TASK PROMPT:
In the entries below, find the lines that contain the word "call" and copy them.

DATASET CONTENT:
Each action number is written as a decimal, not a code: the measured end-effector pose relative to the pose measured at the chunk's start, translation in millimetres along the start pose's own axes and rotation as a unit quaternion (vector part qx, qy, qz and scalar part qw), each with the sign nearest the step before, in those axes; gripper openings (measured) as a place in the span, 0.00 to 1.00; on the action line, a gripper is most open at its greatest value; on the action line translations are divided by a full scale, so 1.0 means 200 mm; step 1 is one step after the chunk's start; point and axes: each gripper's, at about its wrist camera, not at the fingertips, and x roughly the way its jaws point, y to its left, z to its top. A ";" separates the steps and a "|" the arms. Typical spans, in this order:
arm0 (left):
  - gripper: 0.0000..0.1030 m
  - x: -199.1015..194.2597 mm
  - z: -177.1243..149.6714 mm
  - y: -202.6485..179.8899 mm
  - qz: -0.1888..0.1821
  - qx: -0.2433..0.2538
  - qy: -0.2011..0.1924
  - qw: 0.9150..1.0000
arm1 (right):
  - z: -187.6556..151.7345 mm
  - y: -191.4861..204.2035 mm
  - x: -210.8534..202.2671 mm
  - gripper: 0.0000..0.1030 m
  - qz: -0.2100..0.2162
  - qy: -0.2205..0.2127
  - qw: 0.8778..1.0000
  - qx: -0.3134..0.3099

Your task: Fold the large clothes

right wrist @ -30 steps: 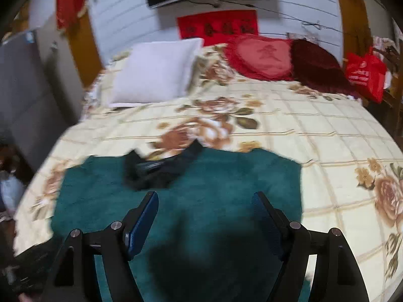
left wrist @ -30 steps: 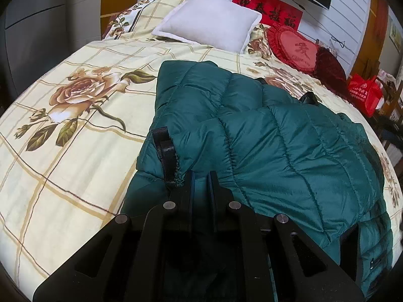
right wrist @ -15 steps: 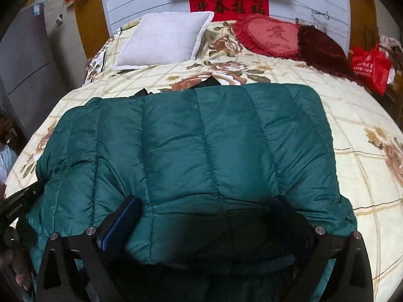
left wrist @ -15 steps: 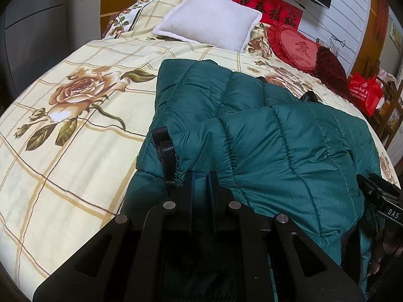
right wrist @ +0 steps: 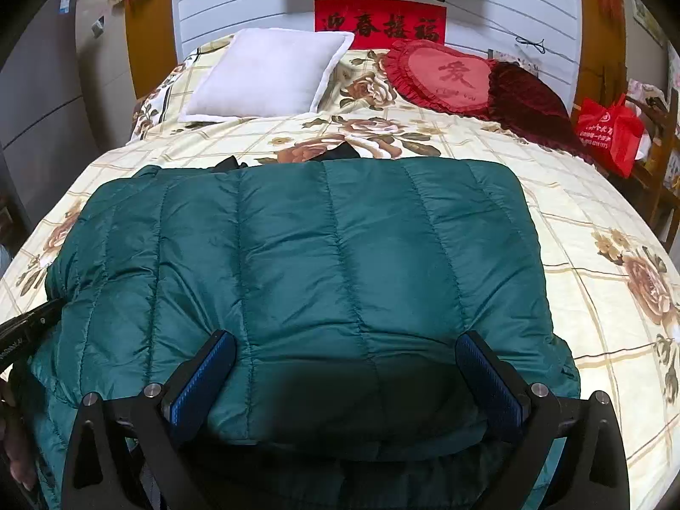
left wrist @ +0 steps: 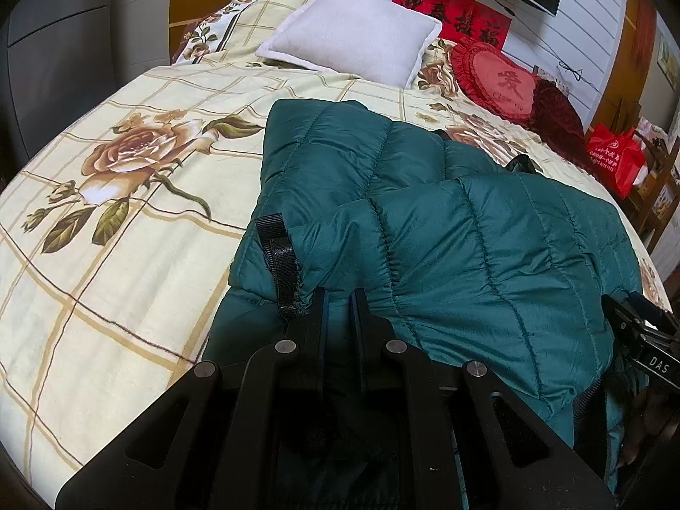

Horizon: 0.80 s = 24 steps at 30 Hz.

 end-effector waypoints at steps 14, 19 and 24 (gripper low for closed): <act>0.10 0.00 0.00 0.00 -0.001 0.000 0.001 1.000 | -0.01 -0.01 -0.01 1.00 -0.002 0.000 1.000 0.003; 0.10 0.00 0.01 0.00 -0.001 0.000 0.001 1.000 | -0.01 -0.01 -0.01 1.00 -0.002 -0.001 1.000 0.004; 0.10 0.00 0.01 0.00 -0.001 -0.001 0.001 1.000 | -0.01 -0.02 -0.01 1.00 -0.002 -0.003 1.000 0.008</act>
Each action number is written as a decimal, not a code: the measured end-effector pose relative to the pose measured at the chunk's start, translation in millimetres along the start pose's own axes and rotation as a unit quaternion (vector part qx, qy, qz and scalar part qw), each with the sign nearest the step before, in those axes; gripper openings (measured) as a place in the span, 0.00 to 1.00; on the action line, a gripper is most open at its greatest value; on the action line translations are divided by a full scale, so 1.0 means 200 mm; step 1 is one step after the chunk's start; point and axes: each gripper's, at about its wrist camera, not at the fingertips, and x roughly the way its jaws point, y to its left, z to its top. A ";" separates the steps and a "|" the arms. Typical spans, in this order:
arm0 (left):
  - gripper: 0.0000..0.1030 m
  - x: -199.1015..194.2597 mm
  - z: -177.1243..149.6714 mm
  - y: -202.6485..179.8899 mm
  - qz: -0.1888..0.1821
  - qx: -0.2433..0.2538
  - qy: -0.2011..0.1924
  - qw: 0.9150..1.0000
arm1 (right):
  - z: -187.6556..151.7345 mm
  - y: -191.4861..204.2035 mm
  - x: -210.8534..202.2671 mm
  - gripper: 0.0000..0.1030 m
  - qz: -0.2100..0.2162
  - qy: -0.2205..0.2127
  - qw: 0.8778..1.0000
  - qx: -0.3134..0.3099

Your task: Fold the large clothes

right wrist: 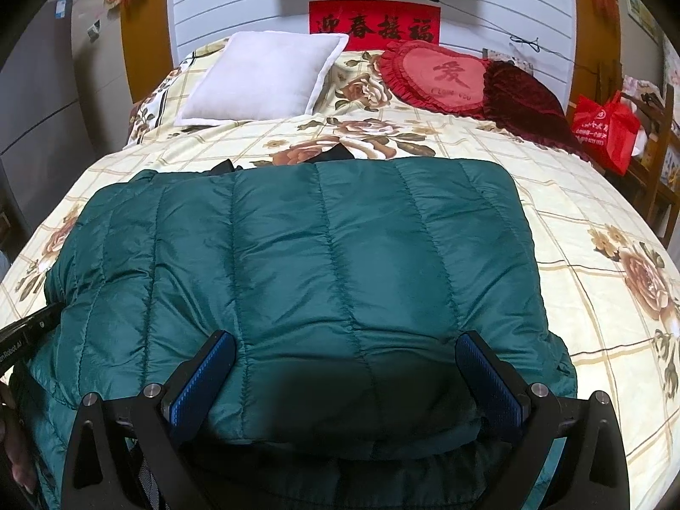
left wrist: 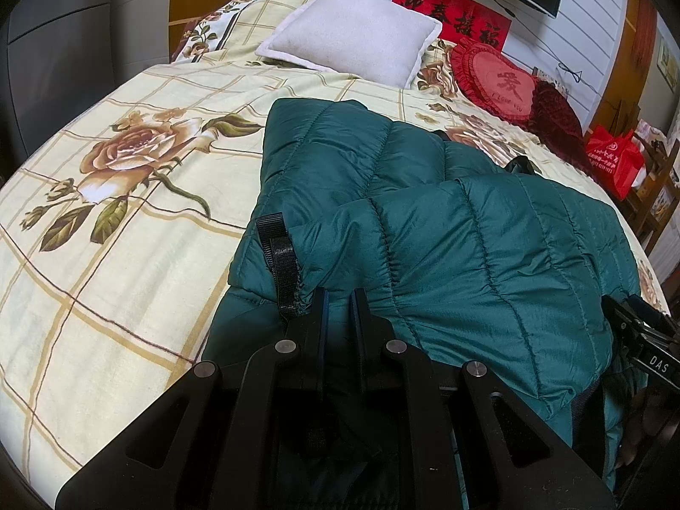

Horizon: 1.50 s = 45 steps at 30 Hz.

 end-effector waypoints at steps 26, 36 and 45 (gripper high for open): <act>0.10 -0.11 0.06 -0.04 0.004 0.069 0.041 0.997 | 0.06 -0.19 -0.38 0.99 -0.032 0.005 0.999 -0.018; 0.10 -0.66 -0.07 0.15 -0.001 0.153 0.013 0.988 | -0.14 -0.40 -0.95 1.00 -0.024 0.024 0.998 -0.061; 0.10 -0.78 -0.44 0.39 0.010 0.128 0.025 0.991 | -0.64 -0.55 -1.09 1.00 -0.010 0.036 0.999 0.009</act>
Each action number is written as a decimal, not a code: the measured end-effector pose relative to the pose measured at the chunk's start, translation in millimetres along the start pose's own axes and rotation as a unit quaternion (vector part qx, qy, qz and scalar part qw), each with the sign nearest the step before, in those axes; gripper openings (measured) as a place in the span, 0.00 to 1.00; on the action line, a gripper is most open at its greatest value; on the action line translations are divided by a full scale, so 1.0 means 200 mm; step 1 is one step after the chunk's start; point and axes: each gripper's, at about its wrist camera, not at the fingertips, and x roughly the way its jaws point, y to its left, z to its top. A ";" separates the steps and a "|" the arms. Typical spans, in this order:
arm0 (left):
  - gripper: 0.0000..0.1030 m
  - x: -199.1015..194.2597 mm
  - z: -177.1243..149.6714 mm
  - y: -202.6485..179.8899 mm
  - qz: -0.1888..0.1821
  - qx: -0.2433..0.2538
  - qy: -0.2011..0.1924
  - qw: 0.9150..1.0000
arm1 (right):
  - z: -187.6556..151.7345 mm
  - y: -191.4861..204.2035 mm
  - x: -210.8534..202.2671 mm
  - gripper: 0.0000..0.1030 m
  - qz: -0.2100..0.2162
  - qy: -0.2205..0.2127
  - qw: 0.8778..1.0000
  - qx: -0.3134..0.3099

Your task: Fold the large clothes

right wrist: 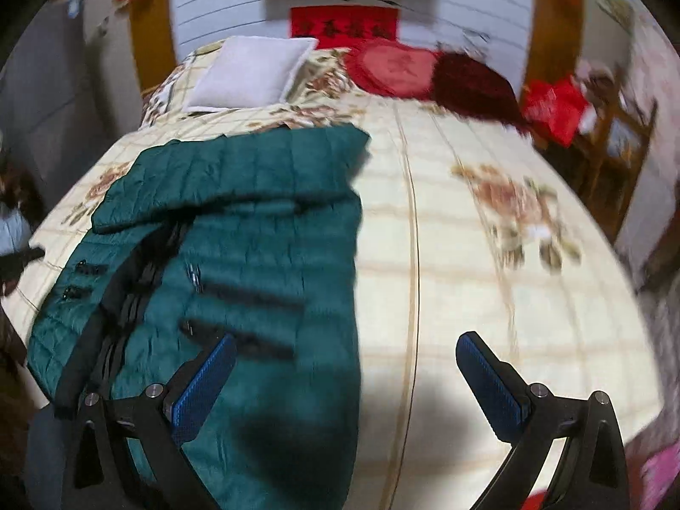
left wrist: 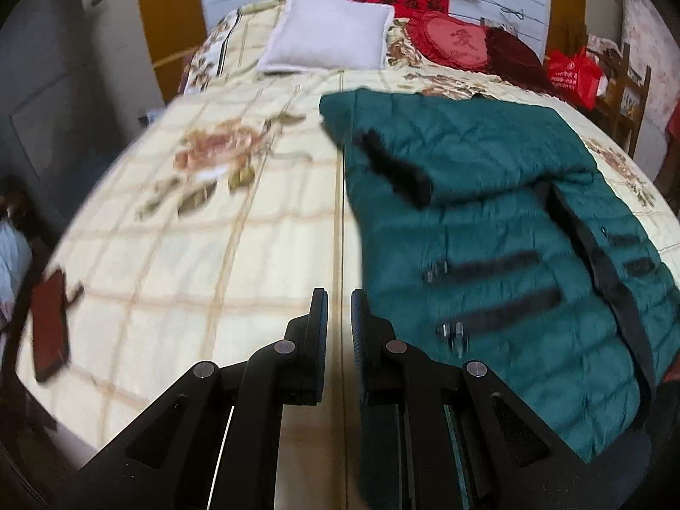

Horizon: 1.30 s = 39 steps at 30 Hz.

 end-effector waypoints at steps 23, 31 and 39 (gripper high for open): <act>0.86 -0.05 -0.41 -0.06 -0.160 -0.062 0.026 0.985 | -0.44 0.00 0.19 1.00 0.092 0.006 0.994 0.054; 0.90 -0.06 -0.41 -0.05 -0.215 -0.046 0.014 0.976 | -0.49 0.02 0.15 1.00 0.123 0.004 0.992 0.040; 0.90 0.03 -0.30 -0.06 -0.261 -0.060 0.033 0.963 | -0.45 0.03 0.18 1.00 0.246 -0.010 0.967 0.072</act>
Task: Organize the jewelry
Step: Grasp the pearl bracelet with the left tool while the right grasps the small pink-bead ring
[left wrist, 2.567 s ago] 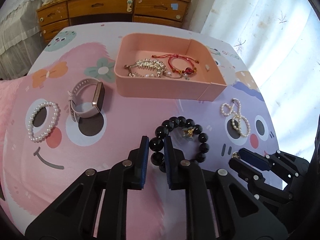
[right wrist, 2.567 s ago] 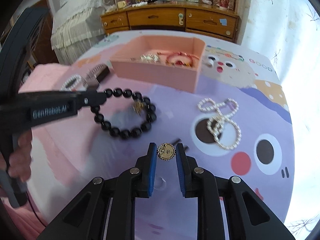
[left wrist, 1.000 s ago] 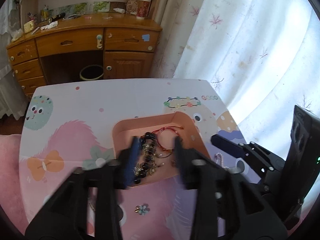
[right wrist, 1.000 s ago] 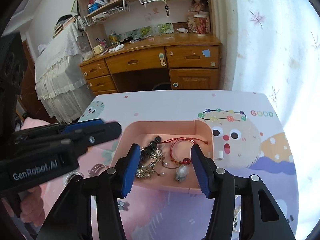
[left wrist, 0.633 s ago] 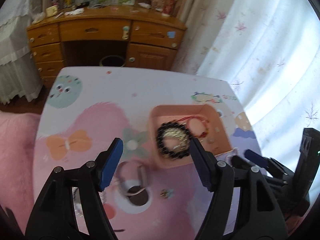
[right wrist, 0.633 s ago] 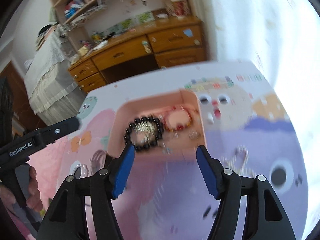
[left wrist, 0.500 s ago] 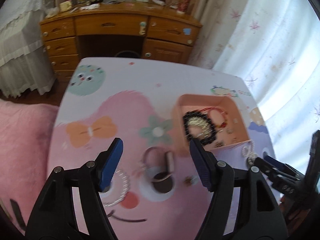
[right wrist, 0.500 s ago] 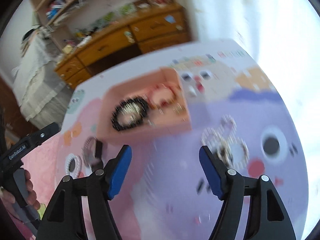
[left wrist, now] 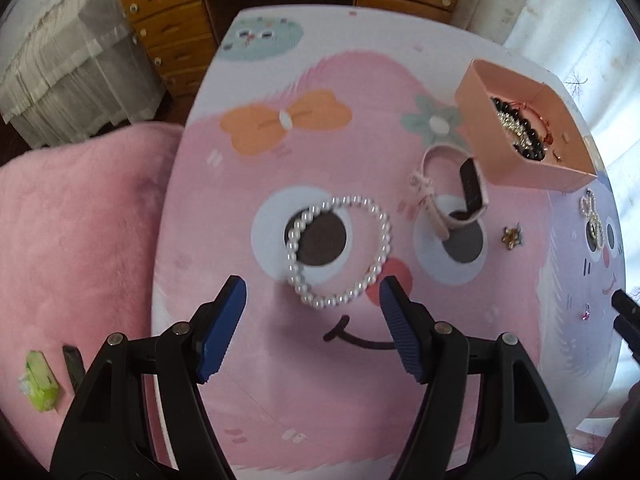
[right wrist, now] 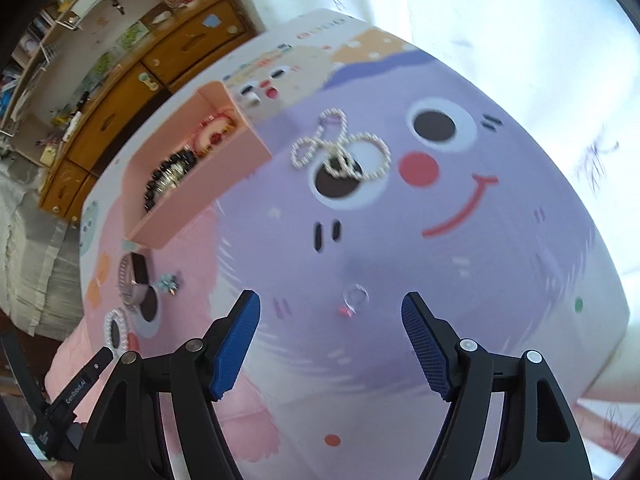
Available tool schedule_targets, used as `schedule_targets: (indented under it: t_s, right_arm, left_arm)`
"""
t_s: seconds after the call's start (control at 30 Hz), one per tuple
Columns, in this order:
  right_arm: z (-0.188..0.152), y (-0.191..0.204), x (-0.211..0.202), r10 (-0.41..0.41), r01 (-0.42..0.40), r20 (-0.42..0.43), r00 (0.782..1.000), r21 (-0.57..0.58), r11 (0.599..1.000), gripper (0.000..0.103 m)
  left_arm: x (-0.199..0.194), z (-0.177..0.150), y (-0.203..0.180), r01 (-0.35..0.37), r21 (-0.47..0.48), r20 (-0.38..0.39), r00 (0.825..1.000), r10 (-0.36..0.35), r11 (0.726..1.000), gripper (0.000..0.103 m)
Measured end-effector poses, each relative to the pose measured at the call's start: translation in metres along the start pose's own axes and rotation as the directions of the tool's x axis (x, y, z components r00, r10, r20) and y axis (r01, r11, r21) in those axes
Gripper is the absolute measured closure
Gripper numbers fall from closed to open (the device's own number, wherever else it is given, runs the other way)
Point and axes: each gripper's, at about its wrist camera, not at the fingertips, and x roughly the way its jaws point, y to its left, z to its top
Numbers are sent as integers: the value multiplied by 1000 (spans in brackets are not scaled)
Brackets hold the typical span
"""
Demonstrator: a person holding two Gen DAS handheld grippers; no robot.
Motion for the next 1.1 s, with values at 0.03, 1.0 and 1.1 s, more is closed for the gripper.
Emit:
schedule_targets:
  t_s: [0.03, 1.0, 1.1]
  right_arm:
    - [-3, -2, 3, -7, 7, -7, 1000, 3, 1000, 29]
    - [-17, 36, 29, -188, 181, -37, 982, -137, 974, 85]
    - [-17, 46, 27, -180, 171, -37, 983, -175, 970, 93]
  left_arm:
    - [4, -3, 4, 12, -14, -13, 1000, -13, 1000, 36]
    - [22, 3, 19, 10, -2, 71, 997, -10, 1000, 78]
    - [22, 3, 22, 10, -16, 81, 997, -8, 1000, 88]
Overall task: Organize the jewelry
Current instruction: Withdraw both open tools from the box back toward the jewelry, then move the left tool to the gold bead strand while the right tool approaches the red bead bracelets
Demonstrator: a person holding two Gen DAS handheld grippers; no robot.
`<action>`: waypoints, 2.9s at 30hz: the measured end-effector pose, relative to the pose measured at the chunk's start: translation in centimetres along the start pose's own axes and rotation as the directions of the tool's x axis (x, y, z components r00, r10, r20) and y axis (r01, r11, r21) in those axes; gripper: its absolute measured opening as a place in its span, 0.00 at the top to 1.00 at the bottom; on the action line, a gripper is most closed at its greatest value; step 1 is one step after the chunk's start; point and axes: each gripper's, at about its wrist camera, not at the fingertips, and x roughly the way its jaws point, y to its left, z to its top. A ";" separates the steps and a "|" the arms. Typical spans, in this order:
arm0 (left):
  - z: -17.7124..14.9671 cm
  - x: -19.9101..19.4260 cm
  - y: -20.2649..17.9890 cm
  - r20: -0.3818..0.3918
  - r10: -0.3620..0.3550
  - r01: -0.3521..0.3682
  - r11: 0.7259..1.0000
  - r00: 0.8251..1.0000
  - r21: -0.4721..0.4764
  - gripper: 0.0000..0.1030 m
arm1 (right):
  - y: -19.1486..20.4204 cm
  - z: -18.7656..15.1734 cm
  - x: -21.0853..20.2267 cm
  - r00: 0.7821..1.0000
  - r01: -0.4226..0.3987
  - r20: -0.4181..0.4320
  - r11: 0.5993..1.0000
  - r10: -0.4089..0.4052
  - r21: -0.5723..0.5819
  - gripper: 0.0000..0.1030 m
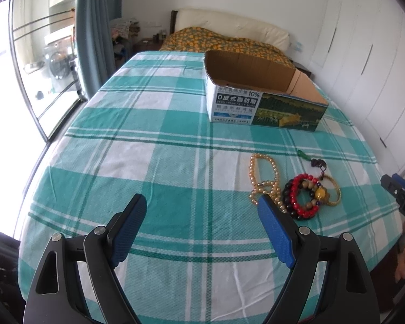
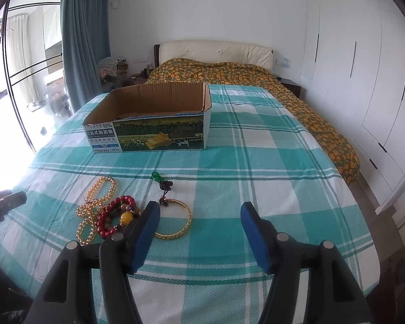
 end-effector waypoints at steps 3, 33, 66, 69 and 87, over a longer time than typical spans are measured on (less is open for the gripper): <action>-0.1 0.0 0.1 -0.002 0.003 -0.003 1.000 1.000 -0.005 0.17 | -0.3 -0.4 -0.3 1.000 -0.002 0.004 1.000 0.002 0.010 0.38; -1.7 1.9 -2.2 -0.077 -0.035 0.041 0.997 0.996 0.068 0.17 | -1.3 -3.3 0.6 0.994 -0.074 -0.073 0.996 0.078 0.056 0.38; -0.3 9.9 -6.9 -0.143 -0.072 0.089 0.989 0.987 0.116 0.26 | -0.4 -5.0 1.2 0.978 -0.170 -0.113 0.983 0.176 0.063 0.38; -0.5 10.0 -7.4 -0.144 -0.083 0.101 0.987 0.986 0.126 0.35 | -0.6 -5.0 1.3 0.978 -0.167 -0.116 0.983 0.175 0.072 0.38; -0.1 7.5 -4.3 -0.175 -0.237 0.248 0.968 0.956 0.041 0.95 | -0.9 -5.2 0.8 0.980 -0.165 -0.102 0.983 0.173 0.080 0.38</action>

EXERCISE ANSWER:
t_s: seconds after the call's start (control at 30 Hz), one per tuple
Measured end-effector poses, each relative to the pose measured at the call's start: translation in metres along the start pose's own axes and rotation as the directions of the tool's x axis (x, y, z components r00, r10, r20) and y axis (r01, r11, r21) in those axes

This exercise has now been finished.